Fungsi sovereign yang dijalankan oleh ulama terkait dengan aksi-aksi politis yang sifatnya merebut otoritas. Misalkan dengan pola Gerakan Nasional Pengawal Fatwa MUI, yang belakangan mengganti MUI-nya menjadi Ulama. Ini setali tiga uang dengan perhelatan yang disebut dengan Ijtima Ulama 1 & 2. Hal yang paralel juga, upaya penyematan gelar Imam Besar Umat Islam kepada Habib Rizieq. Ini semua adalah permainan-permainan kuasa (power of games) yang memainkan fungsi sovereign.
Sovereign, seturut gagasan Carl Schmitt, seorang filsuf politik Jerman, memiliki definisi yang terkait erat dengan ihwal batasan. Sovereign adalah dia yang memiliki kuasa untuk menyatakan eksepsi (kekecualian). Dalam konteks inilah sebutan “kriminalisasi ulama” seyogianya dipahami.
Tindakan ulama tertentu saat tersangkut proses hukum yang mendaku adanya “kriminalisasi ulama” terhadap dirinya merupakan upaya untuk menangguhkan proses tersebut secara simbolik. Sang ulama meletak diri sebagai pihak yang berada di luar cakupan hukum, karena hukum dipandang sebagai alat rezim berkuasa.
Tentu saja, pembalikan terma ini dalam seruan kalangan tertentu, “Jangan ulamakan kriminal!” merupakan resistensi simbolik yang strategis. Bagaimana tidak strategis, seruan itu menegaskan bahwa hukum terkait erat dengan etika dan moralitas.
Arkian, pemikiran dari Michel Foucault tentang kehendak untuk berkuasa (will to power) bisa kita sandingkan dengan visi NKRI Bersyariah.

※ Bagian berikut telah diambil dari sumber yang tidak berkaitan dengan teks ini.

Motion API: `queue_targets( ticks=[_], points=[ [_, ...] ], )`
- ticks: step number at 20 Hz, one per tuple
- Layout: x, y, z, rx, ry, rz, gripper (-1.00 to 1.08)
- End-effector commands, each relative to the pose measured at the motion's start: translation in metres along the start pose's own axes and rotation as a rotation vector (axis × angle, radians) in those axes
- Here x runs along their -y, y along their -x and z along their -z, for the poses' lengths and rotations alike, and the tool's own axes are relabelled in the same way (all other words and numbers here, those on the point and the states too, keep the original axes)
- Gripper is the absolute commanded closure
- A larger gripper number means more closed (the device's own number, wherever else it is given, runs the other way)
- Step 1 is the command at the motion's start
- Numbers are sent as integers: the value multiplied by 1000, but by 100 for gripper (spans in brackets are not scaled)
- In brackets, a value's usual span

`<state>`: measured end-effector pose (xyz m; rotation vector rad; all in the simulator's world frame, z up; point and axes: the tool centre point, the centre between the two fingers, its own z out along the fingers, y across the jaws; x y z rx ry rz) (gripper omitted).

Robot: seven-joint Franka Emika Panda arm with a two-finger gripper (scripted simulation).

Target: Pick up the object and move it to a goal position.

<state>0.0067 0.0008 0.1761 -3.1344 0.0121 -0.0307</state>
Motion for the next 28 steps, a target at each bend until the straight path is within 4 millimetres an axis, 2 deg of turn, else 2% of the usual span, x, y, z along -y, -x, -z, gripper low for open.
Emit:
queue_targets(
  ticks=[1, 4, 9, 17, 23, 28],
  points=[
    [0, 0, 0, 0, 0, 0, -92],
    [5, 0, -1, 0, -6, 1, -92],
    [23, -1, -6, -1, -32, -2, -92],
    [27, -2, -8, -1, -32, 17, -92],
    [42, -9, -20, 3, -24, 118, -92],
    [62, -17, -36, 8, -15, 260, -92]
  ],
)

Islam pada esensinya diturunkan sebagai “jalan” (way atau syari’) menuju Sang Wajibul Wujud/Allah, syariah dirancang sebagai kebijaksanaan dalam bentuk ‘jalan’ dan ‘jalur’, dan ulama dan fuqaha dipandang sebagai ahli yang penuh pemahaman dan pencerahan.

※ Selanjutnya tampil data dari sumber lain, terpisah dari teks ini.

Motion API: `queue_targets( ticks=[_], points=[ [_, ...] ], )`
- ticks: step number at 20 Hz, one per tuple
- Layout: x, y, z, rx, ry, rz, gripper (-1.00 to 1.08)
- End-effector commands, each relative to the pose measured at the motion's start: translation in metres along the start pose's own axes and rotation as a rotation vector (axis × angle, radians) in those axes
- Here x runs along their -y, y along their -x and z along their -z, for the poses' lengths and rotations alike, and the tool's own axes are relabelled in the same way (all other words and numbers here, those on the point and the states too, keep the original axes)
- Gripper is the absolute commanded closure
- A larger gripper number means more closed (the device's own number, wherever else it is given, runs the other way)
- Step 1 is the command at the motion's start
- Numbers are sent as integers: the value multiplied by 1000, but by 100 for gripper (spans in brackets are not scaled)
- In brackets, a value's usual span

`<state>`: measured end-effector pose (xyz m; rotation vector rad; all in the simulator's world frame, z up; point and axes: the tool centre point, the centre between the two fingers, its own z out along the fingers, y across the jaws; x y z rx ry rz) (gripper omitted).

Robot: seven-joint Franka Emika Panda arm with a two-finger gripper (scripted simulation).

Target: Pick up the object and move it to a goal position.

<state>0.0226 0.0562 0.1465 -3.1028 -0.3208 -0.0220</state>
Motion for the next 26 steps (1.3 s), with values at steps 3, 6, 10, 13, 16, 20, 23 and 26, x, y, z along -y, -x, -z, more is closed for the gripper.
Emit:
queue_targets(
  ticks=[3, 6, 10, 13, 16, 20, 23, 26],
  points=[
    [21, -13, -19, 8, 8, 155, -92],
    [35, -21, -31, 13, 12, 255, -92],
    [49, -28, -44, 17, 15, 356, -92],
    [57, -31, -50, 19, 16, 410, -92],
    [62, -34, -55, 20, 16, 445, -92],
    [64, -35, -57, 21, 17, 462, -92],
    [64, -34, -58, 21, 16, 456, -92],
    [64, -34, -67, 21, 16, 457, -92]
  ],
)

Akan tetapi, hari-hari ini kita bisa mengatakan bahwa ada pihak yang memaksa Islam dikotakkan menjadi satu pola/cara hidup (a way of life), syariah menjadi pemaksaan hukum (force of law), dan ulama sebagai manusia dempang (tong kosong) yang dirasuki kekuasaan. Wallahu a’lam.